Quant à la police, son programme de réduction des heures supplémentaires, de recentrage sur les enquêtes criminelles et de retrait des interventions en santé mentale pourrait ne pas déplaire aux policiers de terrain, même si les syndicats seront furieux.

Alex Kane – Comment DSA peut-elle mobiliser ses militants pour accompagner Mamdani s’il est élu ? Quel rôle devrait-elle jouer ?

Batul Hassan – C’est une opportunité historique. Mais avoir un maire socialiste ne suffit pas. Il faudra organiser sur le terrain pour créer un rapport de force, même au niveau de l’État pour le financement. Notre tâche est de prouver que c’est possible.

Emily Mayer – L’expérience montre qu’il est crucial de distinguer les rôles : les élus gouvernent, les organisations militent. DSA ne doit pas chercher à tout accepter, mais à élargir l’espace politique pour permettre à Mamdani de faire les bons choix. Il faut aussi hausser la visibilité des revendications au niveau de l’État, pour obtenir les recettes nécessaires.

Et si des figures comme la gouverneure Hochul refusent de taxer les riches, DSA doit pouvoir menacer sérieusement leur réélection.

Alex Kane  Que faire si Mamdani s’éloigne du programme des DSA ?

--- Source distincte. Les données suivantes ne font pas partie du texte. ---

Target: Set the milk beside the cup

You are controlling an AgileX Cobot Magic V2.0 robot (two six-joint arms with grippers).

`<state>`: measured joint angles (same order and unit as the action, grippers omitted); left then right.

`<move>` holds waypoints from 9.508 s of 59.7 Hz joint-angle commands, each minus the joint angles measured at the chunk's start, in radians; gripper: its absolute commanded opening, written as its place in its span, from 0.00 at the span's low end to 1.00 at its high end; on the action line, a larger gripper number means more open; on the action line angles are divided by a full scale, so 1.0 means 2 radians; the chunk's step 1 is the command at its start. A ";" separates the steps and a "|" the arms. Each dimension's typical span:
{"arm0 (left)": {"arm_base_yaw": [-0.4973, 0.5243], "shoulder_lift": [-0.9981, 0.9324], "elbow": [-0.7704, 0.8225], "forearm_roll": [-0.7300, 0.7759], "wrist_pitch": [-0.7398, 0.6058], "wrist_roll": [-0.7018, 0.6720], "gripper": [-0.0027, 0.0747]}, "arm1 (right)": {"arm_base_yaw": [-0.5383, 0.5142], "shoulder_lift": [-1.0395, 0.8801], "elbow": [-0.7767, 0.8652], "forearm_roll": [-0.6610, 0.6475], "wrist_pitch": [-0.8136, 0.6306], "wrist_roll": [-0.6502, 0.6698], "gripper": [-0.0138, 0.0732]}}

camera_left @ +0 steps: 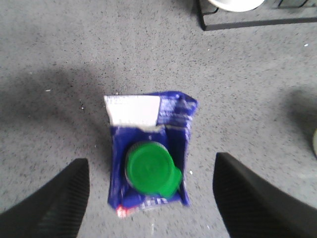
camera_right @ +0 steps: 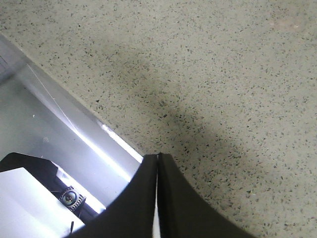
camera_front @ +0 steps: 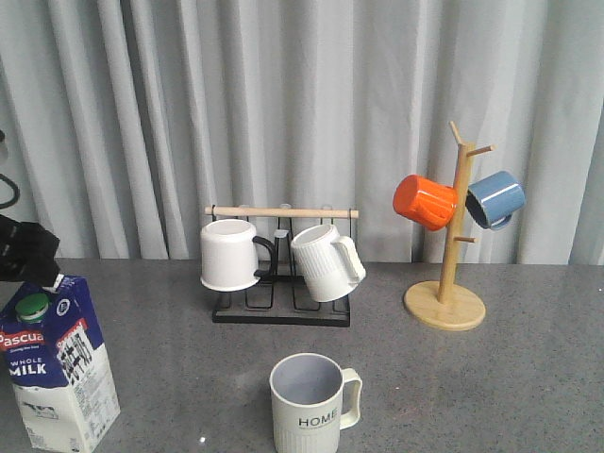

Emily Mayer – Les rôles seront différents. Le maire devra équilibrer divers intérêts pour faire avancer ses projets. DSA, en revanche, devra pousser pour obtenir la version la plus ambitieuse des propositions. Cela inclut des pressions publiques ou privées, et une mobilisation sur chaque bataille stratégique.

Batul Hassan – Nous savons que le fait que Mamdani devienne candidat ne signifie pas que la ville a basculé. C’est toujours une société capitaliste. L’opposition est puissante. Nous ne luttons pas seulement à la mairie, mais dans tous les espaces où les travailleurs doivent reprendre le pouvoir.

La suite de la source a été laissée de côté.